### Required action
An exact, complete copy of the entries is needed, with the pictures left out.

[[ Data section open ]]

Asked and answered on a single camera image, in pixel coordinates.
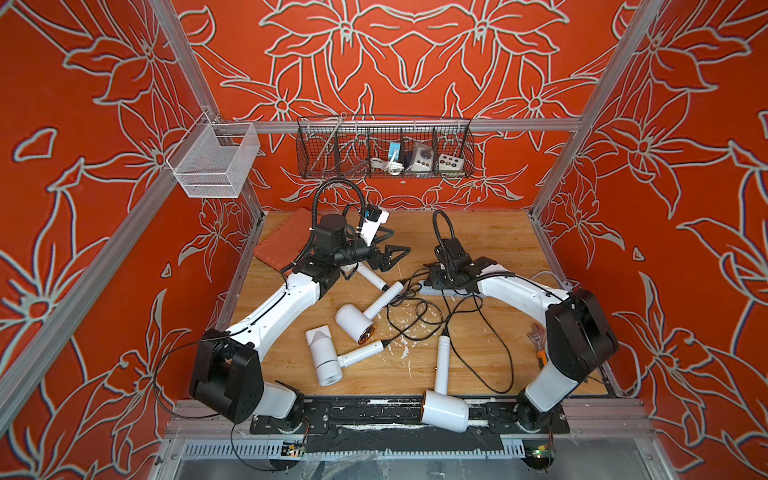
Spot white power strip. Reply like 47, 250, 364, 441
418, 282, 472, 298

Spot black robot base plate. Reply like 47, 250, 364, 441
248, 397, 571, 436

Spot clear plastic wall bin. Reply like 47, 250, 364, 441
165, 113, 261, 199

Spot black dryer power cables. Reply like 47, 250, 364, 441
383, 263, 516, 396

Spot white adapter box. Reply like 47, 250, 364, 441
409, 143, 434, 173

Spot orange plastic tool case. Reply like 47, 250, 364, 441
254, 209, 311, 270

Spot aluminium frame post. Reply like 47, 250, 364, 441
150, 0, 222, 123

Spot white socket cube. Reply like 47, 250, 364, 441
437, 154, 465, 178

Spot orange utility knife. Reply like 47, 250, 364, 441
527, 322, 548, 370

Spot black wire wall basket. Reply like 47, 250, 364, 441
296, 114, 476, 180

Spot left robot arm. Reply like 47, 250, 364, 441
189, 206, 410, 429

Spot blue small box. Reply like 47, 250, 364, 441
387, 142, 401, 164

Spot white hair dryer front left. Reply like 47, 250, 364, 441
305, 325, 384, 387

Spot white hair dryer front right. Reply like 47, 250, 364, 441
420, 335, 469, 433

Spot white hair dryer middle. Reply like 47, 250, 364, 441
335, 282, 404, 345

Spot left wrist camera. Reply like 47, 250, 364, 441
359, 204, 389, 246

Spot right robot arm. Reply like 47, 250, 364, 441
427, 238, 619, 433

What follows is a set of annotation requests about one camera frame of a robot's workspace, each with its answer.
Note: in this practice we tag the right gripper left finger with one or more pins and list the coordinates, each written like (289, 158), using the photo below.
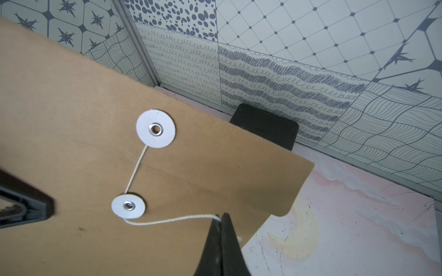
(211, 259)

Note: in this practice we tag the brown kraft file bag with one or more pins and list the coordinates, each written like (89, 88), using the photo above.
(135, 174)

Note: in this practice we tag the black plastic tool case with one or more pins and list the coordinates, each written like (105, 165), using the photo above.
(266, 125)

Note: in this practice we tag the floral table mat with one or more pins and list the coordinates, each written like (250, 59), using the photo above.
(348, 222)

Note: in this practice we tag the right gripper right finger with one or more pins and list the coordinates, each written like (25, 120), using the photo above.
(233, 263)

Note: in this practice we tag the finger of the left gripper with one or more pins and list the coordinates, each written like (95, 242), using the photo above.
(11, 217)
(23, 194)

[[ Data section closed ]]

### Exercise output
Asked and answered on a single camera image, in pixel coordinates.
Spot white power strip. Reply like 47, 250, 364, 441
418, 282, 472, 298

Spot black robot base plate. Reply like 47, 250, 364, 441
248, 397, 571, 436

Spot clear plastic wall bin. Reply like 47, 250, 364, 441
165, 113, 261, 199

Spot black dryer power cables. Reply like 47, 250, 364, 441
383, 263, 516, 396

Spot white adapter box. Reply like 47, 250, 364, 441
409, 143, 434, 173

Spot orange plastic tool case. Reply like 47, 250, 364, 441
254, 209, 311, 270

Spot aluminium frame post. Reply like 47, 250, 364, 441
150, 0, 222, 123

Spot white socket cube. Reply like 47, 250, 364, 441
437, 154, 465, 178

Spot orange utility knife. Reply like 47, 250, 364, 441
527, 322, 548, 370

Spot black wire wall basket. Reply like 47, 250, 364, 441
296, 114, 476, 180

Spot left robot arm. Reply like 47, 250, 364, 441
189, 206, 410, 429

Spot blue small box. Reply like 47, 250, 364, 441
387, 142, 401, 164

Spot white hair dryer front left. Reply like 47, 250, 364, 441
305, 325, 384, 387

Spot white hair dryer front right. Reply like 47, 250, 364, 441
420, 335, 469, 433

Spot white hair dryer middle. Reply like 47, 250, 364, 441
335, 282, 404, 345

Spot left wrist camera. Reply like 47, 250, 364, 441
359, 204, 389, 246

Spot right robot arm. Reply like 47, 250, 364, 441
427, 238, 619, 433

What follows is a set of annotation requests about one camera frame of a robot's workspace, each with its answer.
Note: in this practice we tag the right gripper left finger with one or more pins and list the coordinates, each written like (289, 158), using the photo below.
(211, 259)

Note: in this practice we tag the brown kraft file bag with one or more pins and list the coordinates, each written like (89, 88), using the photo above.
(135, 174)

Note: in this practice we tag the black plastic tool case with one or more pins and list the coordinates, each written like (105, 165), using the photo above.
(266, 125)

Note: in this practice we tag the floral table mat with one or more pins and list the coordinates, each written like (250, 59), using the photo above.
(348, 222)

Note: in this practice we tag the right gripper right finger with one or more pins and list the coordinates, each written like (25, 120), using the photo above.
(233, 263)

Note: in this practice we tag the finger of the left gripper with one or more pins and list the coordinates, each written like (95, 242), using the photo above.
(11, 217)
(23, 194)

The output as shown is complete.